:: Task brief ::
From the line with "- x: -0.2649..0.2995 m" through the line with "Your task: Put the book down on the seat", inclusive, return each line of the data below exactly and leave the rest out.

........

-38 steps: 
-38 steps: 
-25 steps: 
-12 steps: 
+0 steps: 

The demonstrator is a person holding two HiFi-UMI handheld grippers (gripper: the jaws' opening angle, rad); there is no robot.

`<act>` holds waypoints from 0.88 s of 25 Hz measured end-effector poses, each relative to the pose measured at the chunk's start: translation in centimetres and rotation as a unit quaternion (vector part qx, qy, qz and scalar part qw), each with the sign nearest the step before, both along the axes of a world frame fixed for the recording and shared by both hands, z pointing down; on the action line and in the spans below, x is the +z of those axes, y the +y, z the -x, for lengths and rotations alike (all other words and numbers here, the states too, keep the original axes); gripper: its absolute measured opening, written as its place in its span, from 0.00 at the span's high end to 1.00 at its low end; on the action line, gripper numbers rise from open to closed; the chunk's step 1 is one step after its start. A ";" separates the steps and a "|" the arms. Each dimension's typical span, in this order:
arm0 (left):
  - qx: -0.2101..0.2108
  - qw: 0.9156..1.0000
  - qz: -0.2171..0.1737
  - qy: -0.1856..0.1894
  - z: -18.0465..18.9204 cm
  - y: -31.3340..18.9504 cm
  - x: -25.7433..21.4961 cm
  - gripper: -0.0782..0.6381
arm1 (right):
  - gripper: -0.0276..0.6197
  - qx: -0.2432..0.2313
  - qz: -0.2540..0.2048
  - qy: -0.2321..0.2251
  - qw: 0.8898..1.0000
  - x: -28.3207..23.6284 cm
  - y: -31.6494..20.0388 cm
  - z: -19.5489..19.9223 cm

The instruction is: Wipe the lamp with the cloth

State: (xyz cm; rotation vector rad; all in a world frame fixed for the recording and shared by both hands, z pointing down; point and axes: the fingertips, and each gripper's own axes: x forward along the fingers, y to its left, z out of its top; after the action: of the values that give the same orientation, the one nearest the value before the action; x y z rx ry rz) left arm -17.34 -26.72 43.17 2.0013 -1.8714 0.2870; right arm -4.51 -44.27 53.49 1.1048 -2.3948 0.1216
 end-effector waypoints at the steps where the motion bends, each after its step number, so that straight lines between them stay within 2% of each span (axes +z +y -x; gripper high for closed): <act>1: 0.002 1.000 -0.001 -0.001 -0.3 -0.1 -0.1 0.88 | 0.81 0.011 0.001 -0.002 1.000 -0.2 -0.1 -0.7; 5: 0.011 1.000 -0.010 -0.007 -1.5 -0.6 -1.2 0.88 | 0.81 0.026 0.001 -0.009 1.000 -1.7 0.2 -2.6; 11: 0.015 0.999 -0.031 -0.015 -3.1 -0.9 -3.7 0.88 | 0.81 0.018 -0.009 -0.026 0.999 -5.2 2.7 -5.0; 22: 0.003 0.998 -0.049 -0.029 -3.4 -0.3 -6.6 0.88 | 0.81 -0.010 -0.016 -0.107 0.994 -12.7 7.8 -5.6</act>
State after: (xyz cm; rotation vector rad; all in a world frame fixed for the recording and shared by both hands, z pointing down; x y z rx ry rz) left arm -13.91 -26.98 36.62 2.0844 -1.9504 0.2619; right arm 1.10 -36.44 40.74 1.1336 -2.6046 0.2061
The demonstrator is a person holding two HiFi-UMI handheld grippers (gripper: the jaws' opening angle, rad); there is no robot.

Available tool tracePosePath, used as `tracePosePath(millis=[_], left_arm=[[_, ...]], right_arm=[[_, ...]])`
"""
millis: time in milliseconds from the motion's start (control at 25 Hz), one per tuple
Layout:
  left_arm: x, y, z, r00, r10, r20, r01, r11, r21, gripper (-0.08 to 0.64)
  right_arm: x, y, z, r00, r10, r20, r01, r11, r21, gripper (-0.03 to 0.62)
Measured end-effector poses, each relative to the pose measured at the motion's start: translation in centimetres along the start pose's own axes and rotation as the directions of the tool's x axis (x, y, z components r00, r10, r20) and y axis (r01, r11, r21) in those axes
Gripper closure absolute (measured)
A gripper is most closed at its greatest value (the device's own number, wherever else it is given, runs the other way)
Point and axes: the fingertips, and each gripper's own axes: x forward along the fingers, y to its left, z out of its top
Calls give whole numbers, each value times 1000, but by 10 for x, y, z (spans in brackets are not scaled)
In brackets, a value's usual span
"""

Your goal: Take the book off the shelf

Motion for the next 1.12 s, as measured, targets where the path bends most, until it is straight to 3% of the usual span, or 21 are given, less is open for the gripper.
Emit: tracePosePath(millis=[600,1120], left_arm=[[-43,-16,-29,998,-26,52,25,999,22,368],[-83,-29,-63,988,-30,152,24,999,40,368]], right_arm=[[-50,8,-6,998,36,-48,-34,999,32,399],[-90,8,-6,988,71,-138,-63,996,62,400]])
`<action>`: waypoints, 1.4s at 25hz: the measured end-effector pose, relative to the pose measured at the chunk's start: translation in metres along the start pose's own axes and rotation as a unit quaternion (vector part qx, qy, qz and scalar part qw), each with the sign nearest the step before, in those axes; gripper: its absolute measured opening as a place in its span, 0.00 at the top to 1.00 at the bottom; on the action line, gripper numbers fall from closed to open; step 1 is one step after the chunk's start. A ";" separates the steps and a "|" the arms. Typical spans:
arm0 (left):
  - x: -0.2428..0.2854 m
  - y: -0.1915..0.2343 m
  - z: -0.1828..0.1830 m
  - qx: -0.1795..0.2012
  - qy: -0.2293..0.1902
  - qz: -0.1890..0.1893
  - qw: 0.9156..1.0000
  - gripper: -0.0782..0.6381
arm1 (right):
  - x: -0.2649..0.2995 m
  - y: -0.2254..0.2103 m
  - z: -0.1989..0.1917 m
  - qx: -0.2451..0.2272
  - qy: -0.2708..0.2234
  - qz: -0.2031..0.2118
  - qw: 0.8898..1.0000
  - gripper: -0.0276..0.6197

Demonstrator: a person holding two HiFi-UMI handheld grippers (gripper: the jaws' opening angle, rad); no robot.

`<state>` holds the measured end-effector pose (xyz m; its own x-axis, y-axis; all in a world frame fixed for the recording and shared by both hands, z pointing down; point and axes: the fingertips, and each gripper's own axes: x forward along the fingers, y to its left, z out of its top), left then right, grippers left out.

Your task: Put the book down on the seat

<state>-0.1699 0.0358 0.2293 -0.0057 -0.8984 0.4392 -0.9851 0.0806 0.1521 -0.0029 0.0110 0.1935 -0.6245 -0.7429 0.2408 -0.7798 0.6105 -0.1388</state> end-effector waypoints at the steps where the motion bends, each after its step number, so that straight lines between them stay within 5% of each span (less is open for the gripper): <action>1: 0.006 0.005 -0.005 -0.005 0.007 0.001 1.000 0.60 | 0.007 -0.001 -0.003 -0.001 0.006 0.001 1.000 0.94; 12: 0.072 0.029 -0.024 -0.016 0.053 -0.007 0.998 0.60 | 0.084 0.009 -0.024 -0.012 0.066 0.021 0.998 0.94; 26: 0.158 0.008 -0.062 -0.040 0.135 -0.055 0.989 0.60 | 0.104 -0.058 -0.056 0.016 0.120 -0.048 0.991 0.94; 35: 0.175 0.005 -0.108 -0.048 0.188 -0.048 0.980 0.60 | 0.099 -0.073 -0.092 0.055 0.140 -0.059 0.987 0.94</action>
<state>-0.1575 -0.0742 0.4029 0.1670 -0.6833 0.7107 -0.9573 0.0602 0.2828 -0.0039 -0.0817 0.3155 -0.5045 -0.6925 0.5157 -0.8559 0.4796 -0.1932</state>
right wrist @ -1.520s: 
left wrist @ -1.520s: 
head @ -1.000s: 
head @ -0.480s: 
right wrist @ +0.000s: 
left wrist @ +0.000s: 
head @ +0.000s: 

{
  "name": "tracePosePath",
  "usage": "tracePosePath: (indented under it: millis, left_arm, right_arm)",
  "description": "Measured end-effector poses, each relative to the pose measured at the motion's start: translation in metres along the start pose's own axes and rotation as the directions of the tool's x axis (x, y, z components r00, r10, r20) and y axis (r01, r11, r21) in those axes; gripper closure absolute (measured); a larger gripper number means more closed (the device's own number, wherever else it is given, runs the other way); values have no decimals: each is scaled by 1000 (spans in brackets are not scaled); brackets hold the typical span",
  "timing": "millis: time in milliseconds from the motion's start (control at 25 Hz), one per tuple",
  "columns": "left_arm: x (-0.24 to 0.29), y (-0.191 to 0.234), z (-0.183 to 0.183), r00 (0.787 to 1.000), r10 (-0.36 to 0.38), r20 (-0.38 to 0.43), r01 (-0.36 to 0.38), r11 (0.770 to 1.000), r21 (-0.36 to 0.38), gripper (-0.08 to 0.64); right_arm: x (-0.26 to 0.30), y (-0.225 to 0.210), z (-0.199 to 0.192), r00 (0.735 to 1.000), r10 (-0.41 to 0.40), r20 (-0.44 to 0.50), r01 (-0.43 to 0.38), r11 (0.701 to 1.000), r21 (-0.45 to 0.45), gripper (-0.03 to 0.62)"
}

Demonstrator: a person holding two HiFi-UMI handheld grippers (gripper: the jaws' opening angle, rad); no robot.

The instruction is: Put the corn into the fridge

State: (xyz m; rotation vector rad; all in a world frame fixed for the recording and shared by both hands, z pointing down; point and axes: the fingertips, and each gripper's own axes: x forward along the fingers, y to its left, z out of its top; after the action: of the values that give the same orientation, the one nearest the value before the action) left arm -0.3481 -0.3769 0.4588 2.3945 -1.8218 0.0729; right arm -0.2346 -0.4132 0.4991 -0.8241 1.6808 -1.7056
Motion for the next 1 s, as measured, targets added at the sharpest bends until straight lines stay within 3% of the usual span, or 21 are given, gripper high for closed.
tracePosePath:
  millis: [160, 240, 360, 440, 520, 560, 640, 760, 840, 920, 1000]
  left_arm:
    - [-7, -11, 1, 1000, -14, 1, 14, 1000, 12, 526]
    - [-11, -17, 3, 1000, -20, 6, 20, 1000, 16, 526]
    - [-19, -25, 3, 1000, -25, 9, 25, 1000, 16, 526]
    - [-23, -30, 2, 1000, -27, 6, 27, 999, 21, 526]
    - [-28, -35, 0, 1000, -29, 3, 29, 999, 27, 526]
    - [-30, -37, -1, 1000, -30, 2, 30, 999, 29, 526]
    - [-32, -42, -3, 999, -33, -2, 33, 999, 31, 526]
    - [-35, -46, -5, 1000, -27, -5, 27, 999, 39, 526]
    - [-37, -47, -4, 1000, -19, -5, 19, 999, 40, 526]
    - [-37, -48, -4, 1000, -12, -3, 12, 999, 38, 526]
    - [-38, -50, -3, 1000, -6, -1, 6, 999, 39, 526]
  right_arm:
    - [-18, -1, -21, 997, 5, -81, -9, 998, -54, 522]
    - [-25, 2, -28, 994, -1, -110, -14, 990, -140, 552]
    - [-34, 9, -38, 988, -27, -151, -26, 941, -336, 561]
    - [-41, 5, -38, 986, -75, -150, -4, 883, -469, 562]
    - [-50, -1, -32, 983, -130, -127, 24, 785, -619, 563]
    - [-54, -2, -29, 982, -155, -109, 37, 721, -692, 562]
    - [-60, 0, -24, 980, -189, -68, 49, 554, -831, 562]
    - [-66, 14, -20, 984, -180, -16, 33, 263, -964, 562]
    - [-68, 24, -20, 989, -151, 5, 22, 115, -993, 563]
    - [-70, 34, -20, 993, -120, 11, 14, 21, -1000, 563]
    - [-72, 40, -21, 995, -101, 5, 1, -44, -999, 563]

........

:: Result for this task ::
  - x: -0.2649..0.2995 m
  - y: -0.2254..0.2103 m
  - z: -0.1989..0.1917 m
  - qx: -0.2451..0.2272
  - qy: -0.2708..0.2234
  - qz: -0.2031..0.2118
  - qw: 0.8898..1.0000
  - gripper: -0.0276..0.6197

Demonstrator: a person holding two HiFi-UMI handheld grippers (gripper: the jaws' opening angle, rad); no robot.

`<state>` holds the measured end-effector pose (xyz m; its own x-axis, y-axis; all in a world frame fixed for the recording and shared by both hands, z pointing down; point and axes: the fingertips, and each gripper's own axes: x forward along the fingers, y to its left, z out of its top), left then right, grippers left out.

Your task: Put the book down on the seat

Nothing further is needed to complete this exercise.